- How to complete this task: Determine how many lines of the data include the word "grippers", and write only that number.

- Material shown:
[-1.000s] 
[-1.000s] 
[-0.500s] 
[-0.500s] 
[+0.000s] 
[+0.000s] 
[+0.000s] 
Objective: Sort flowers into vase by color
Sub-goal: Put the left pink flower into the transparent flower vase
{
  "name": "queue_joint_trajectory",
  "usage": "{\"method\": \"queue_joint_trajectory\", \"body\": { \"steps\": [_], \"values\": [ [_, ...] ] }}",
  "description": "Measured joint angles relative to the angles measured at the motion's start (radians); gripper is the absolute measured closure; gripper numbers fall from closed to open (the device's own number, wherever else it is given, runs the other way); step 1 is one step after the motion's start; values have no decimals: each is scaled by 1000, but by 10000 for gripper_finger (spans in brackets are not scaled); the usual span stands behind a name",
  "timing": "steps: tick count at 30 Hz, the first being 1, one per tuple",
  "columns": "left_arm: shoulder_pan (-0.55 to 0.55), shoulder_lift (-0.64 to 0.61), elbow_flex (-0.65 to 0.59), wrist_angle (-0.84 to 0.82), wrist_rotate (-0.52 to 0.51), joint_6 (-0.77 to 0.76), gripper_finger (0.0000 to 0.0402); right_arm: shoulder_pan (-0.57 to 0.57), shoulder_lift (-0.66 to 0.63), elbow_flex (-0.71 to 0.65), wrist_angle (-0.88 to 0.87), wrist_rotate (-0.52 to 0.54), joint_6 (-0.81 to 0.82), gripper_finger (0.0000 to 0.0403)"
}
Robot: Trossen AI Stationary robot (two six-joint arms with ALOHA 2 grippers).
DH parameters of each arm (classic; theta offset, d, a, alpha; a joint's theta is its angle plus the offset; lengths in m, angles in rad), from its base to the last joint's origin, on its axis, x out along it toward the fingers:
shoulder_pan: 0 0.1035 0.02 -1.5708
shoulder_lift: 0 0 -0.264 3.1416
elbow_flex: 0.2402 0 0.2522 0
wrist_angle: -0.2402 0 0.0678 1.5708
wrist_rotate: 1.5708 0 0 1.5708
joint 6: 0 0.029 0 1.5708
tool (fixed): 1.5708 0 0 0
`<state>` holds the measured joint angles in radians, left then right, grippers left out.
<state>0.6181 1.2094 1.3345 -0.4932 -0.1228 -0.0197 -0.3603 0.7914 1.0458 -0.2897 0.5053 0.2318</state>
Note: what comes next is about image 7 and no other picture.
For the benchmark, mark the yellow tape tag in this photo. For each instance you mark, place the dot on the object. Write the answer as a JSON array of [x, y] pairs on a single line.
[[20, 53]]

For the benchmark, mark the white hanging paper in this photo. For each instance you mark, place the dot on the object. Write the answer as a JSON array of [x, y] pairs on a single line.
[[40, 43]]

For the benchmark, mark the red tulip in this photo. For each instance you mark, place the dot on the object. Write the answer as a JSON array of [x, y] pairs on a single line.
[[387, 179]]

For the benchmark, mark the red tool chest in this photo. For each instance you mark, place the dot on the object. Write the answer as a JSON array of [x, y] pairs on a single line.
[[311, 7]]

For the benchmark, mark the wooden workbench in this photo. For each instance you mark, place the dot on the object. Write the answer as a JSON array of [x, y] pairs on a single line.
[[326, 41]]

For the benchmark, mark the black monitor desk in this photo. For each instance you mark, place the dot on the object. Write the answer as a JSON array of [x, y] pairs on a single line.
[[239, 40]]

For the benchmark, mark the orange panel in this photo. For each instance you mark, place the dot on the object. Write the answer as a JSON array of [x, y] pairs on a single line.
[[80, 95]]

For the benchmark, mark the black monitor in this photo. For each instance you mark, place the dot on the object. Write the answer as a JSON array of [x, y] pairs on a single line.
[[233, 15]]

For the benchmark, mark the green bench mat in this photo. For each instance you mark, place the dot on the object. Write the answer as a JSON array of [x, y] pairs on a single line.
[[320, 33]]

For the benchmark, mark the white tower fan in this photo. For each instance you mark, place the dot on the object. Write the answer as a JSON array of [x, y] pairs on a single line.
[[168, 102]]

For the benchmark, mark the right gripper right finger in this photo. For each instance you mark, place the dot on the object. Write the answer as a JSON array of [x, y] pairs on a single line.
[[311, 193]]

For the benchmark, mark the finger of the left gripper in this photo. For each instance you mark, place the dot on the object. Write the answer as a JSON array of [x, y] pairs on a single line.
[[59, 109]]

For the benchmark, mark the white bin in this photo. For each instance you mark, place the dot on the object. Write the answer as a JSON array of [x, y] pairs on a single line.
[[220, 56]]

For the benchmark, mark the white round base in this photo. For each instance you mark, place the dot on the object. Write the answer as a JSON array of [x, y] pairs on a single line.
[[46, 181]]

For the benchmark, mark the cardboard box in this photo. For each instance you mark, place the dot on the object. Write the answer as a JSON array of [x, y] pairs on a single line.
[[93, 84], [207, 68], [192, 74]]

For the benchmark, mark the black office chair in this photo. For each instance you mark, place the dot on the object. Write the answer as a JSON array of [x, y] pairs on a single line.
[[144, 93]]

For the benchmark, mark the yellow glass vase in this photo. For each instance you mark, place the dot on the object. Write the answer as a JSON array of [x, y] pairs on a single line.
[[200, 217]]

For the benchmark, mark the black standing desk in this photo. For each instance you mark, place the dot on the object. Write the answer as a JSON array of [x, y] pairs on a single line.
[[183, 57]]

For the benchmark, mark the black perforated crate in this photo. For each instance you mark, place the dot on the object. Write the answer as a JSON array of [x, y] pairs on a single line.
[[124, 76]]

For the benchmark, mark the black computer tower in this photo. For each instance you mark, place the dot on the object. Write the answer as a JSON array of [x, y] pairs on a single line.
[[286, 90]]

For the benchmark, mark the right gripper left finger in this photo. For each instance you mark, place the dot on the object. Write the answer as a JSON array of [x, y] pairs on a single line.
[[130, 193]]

- Answer for the task: 2